Does mysterious painting prove blue denim was around 200 years before Levi’s?

The origin of the world’s most enduringly popular fabric is in ­dispute, as a new exhibition spotlights a claim that firmly links denim with 17th-­century Italy and takes its history back 200 years.

Blue denim, that all-American ­symbol of informality and a life lived on the open range, is already also contentiously attributed to ­southern France, while modern jeans ­mythology still has it that Levi Strauss, a German immigrant, first came up with the idea of making workwear out of this sturdy cotton in San Francisco 150 years ago.

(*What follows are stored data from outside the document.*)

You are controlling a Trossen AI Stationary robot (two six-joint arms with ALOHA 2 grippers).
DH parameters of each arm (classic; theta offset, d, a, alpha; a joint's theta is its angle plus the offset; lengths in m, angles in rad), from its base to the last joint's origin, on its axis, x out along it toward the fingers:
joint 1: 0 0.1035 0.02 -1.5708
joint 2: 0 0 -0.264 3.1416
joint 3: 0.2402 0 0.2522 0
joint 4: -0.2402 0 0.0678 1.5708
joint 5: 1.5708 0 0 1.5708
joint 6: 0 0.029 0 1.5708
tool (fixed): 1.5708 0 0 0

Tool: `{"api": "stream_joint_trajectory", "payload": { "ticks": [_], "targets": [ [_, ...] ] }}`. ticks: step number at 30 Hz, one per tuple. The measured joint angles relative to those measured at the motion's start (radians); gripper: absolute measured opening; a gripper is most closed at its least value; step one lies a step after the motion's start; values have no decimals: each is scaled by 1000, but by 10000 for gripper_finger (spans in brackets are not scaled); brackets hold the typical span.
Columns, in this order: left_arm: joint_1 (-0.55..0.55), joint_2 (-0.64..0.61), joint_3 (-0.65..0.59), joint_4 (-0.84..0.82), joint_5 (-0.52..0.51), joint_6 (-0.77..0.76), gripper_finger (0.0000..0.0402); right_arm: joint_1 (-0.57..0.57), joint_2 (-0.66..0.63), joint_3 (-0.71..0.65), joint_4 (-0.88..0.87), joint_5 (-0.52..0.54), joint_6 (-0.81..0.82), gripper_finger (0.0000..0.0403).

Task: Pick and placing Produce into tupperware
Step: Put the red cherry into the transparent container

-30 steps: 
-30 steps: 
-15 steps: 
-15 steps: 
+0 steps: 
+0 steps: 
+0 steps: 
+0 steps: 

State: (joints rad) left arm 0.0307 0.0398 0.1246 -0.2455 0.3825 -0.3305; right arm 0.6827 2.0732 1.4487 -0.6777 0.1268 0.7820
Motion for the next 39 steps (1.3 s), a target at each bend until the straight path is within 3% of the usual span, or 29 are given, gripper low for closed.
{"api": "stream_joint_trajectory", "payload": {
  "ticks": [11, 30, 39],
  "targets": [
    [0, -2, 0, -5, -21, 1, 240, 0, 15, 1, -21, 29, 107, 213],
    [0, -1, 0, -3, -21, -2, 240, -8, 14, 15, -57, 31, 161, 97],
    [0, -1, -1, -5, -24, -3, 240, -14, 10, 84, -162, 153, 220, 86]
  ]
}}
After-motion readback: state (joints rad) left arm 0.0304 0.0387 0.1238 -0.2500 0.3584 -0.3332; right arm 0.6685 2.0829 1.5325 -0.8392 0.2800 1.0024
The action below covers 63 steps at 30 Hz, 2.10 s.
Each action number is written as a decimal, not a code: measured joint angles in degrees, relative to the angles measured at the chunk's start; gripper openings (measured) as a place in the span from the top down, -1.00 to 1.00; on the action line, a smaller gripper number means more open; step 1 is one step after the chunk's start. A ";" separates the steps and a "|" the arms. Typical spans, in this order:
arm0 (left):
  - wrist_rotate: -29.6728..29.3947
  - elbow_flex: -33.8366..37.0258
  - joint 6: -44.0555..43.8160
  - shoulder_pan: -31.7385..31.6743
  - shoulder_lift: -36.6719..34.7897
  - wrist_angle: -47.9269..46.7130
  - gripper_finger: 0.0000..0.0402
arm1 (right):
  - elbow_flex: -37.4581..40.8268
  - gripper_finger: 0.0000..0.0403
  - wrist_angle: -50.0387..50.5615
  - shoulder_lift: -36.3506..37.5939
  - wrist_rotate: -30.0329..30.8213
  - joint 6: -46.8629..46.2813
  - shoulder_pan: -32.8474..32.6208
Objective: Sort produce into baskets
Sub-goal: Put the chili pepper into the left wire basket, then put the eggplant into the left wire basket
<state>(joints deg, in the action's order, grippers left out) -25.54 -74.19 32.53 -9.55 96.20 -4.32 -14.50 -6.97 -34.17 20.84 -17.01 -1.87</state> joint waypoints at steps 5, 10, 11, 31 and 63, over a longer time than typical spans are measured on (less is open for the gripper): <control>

Now a gallery run by international fine art dealer Maurizio Canesso is appealing for further research to help identify an anonymous painter who specialised in street scenes that often depict poor people in northern Italy wearing what looks like blue denim.

 

Galerie Canesso, which has showrooms in major European cities and exhibits at London art fairs, is ­celebrating 30 years of trade in May with a touring exhibition of the major works it has sold, lent back by their owners.

A centrepiece will be Woman Begging With Two Children, one of ten paintings by the unknown “Master of the Blue Jeans” that Canesso believes establish the roots of the ­fabric in his native Lombardy.

 

The painting’s central figure wears what seems to be a frayed denim skirt.

 

“Unfortunately, we have no new theories about who the Master of the Blue Jeans was,” said Véronique Damian of Galerie Canesso in Paris, adding that clues still point to the ­artist having spent most of his career in Lombardy in the late 17th century, although there are reasons to think he trained elsewhere.

 

Six months ago the nearby coastal city of Genoa, which claims to be the home of “jeans” (as in the denim label Blue de Gênes, “Genês” being the department of the first French Empire containing the city), marked its claim with a big exhibition called Genova Jeans. “We are ready to host in Genoa an event that will lead to the rediscovery of one of the world’s most famous fabrics and garments whose origins are inextricably linked to our city,” said the city’s mayor, Marco Bucci.

This month a venue in Milan, Mudec, is promoting Levi’s own version of the story with a free exhibition, which includes a pair of jeans worn by a miner in the early 1870s.